Payment Deferred
- First edition
- Author: C.S. Forester
- Language: English
- Genre: Crime fiction
- Set in: London
- Publisher: Bodley Head
- Publication date: 1926
- Publication place: England
- Media type: Print
- Pages: 304
- OCLC: 19049835

= Payment Deferred =

1926 crime novel by C.S. Forester

Payment Deferred is a crime novel by C.S. Forester, first published in 1926.

William Marble is a bank clerk living in south London with a wife, Annie, and two teenage children, Winifred ('Winnie') and John, desperately worried about money. One evening without warning they are visited by his recently orphaned and very rich young nephew, James Medland, who has a large amount of cash on him. Unable to resist the opportunity put in his way, William Marble sends his wife to bed early that night, saying that he wants to talk business and suggests she pleads a headache so as not to seem unsociable. He then slips poison in his nephew's drink, killing him, and William buries him in the back garden under cover of darkness that night.

Some lucky foreign-currency speculation with his ill-gotten gains brings William Marble untold fortune. Annie assumes at first that her husband was given or lent the money by James, and she says that now they can afford it, she wants them to move to a better house with an attractive garden. He is unable to move for fear of anyone discovering the terrible secret, hardly dares to leave the premises for fear that somebody will disturb the garden, and his character is transformed by what he has done.

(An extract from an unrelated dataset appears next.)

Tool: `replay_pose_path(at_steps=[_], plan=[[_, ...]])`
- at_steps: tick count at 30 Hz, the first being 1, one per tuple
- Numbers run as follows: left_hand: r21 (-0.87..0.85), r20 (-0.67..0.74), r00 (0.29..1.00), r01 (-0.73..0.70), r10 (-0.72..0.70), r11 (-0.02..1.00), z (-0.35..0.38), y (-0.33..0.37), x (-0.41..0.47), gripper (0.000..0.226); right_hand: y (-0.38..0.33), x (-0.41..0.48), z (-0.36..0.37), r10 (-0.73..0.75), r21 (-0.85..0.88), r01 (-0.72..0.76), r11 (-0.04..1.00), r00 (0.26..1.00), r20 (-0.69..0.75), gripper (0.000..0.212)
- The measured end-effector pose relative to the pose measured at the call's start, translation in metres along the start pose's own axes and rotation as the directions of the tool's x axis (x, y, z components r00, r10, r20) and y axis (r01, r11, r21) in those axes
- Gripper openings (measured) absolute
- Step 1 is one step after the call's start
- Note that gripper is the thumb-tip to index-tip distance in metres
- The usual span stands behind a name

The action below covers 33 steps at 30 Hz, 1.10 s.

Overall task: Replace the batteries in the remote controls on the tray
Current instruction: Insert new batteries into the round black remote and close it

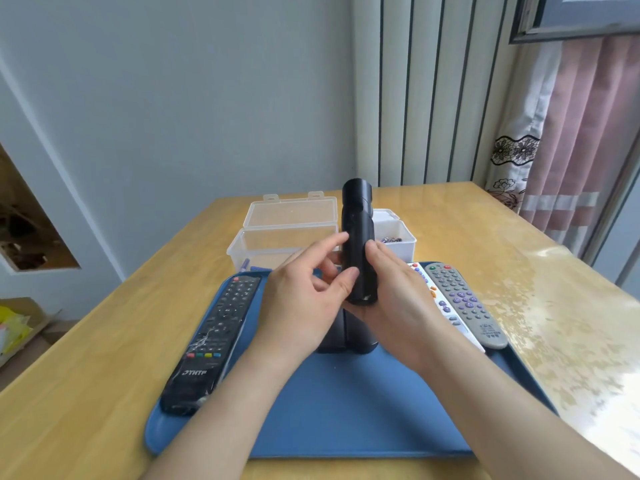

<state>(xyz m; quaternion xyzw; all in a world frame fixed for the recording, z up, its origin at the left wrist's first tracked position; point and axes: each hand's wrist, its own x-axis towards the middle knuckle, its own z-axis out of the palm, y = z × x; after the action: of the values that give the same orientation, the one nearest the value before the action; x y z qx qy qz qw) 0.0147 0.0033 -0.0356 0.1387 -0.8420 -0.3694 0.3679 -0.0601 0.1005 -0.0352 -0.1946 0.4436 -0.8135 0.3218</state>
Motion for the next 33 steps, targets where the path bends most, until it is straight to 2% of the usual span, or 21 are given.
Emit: replay_pose_path(at_steps=[2,6,9,11,15,21,24,27,30,33], plan=[[0.041,0.033,0.999,-0.024,0.022,0.999,0.000,0.002,-0.002,0.045,-0.001,0.000,0.000,-0.004,-0.001,0.004,1.000,1.000,0.000,0.031],[0.263,0.127,0.974,-0.217,0.189,0.940,0.001,0.002,-0.004,0.060,-0.003,-0.001,0.001,-0.012,-0.012,0.012,1.000,1.000,0.009,0.027],[0.287,0.234,0.954,-0.251,0.186,0.924,-0.004,0.001,-0.004,0.084,-0.004,-0.002,0.002,-0.031,-0.084,0.034,0.996,0.999,0.034,0.027],[0.369,0.273,0.941,-0.296,0.202,0.881,-0.009,-0.001,-0.002,0.096,-0.004,-0.001,0.002,-0.037,-0.151,0.045,0.988,0.998,0.050,0.027],[0.455,0.300,0.924,-0.358,0.237,0.815,-0.009,-0.003,-0.001,0.098,-0.001,-0.002,0.001,-0.008,-0.219,0.014,0.976,1.000,0.029,0.026],[0.412,0.178,0.952,-0.301,0.248,0.860,-0.011,-0.005,0.002,0.092,0.006,-0.004,0.006,-0.062,-0.390,0.064,0.919,0.998,0.019,0.027],[0.315,0.214,0.964,-0.221,0.158,0.923,-0.015,-0.007,0.003,0.103,0.007,-0.006,0.010,-0.087,-0.511,0.096,0.854,0.995,0.042,0.026],[0.221,0.276,0.957,-0.157,0.092,0.963,-0.018,-0.007,0.004,0.121,0.006,-0.008,0.011,-0.102,-0.549,0.125,0.826,0.992,0.072,0.025],[0.249,0.318,0.948,-0.119,0.035,0.961,-0.022,-0.003,0.005,0.128,0.007,-0.009,0.011,-0.101,-0.543,0.132,0.829,0.991,0.087,0.024],[0.332,0.317,0.948,-0.150,0.040,0.931,-0.027,0.000,0.003,0.127,0.009,-0.009,0.011,-0.124,-0.602,0.173,0.779,0.985,0.123,0.023]])
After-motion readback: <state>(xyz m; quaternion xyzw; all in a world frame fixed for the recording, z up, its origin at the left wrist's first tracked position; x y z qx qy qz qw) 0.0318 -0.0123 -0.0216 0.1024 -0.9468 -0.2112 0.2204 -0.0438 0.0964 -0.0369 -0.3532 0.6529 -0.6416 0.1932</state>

Eventually Annie stumbles on the truth, but feeling that her husband still loves her, despite their dreary life together, she keeps her own counsel. But when she also finds that her husband has been having an affair with a local dressmaker who is really only interested in him because of his money, she is in despair. John returns home early from a family holiday one day, and discovers his father and his father's lover in a compromising position. In a state of shock he rides off on his motorcycle, crashing it and killing himself. Winnie has been sent to a better girls' school, becomes increasingly haughty and impatient with her parents, and walks out on them after a bitter argument. With nothing to live for, Annie falls ill with influenza, and becomes resigned to death. When nature does not take its course, she commits suicide by drinking the same poison that William used to murder his nephew. The doctor calls in the police, and the fate William has so long dreaded comes to pass when he is put on trial and hanged for her murder.

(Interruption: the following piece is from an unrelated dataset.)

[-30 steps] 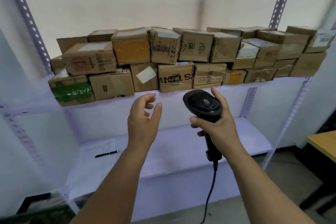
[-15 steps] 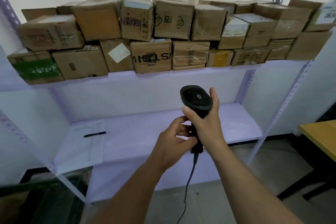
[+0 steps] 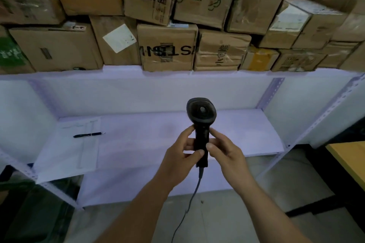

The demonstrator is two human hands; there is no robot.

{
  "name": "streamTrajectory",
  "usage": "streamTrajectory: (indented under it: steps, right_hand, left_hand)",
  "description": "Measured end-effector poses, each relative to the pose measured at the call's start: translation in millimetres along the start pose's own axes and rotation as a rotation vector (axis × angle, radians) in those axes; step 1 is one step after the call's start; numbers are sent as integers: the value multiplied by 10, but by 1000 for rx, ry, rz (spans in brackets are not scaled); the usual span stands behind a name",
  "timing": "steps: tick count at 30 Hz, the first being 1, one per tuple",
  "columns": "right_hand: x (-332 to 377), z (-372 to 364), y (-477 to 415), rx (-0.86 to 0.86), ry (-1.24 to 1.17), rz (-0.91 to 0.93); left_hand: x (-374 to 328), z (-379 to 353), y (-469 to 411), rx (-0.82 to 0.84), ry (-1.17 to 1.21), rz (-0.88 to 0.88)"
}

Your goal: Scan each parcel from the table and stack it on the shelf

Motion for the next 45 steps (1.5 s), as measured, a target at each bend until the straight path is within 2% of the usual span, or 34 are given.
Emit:
streamTrajectory:
  steps: [7,14,18,25,35,41,45]
  right_hand:
    - [-646,84,-352,84,21,-108]
    - [-1373,22,-832,228,34,-202]
    - [-1733,-50,-1130,268,-22,-299]
    - [-2325,-192,-1608,237,-121,-382]
    - [-2898,-360,-2093,181,-143,-353]
    - [-3030,-424,-2151,157,-74,-357]
    - [-3017,-428,-2139,145,19,-333]
  left_hand:
    - [488,-272,-275,2,-20,120]
    - [1147,-519,-624,-110,-61,233]
    - [1584,-596,-868,-122,20,305]
    - [2182,-727,-1397,-102,33,363]
    - [2694,-777,-1893,-111,7,362]
    - [2934,-755,-1970,-162,39,398]
    - [2926,-768,-1958,-132,-19,395]
Point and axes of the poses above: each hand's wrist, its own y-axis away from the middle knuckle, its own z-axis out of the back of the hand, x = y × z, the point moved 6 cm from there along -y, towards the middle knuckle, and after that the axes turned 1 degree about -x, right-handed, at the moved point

The novel was made into a 1931 Broadway play and a 1932 film, both starring Charles Laughton as William Marble. The character of John is written out of both play and film. A three-part radio adaptation of Payment Deferred, Plain Murder and The Pursued, adapted by Paul Mendelson and directed and produced by David Neville, was first broadcast on BBC Radio 4 in April 2014, most recently repeated on Radio 4 Extra in March 2019.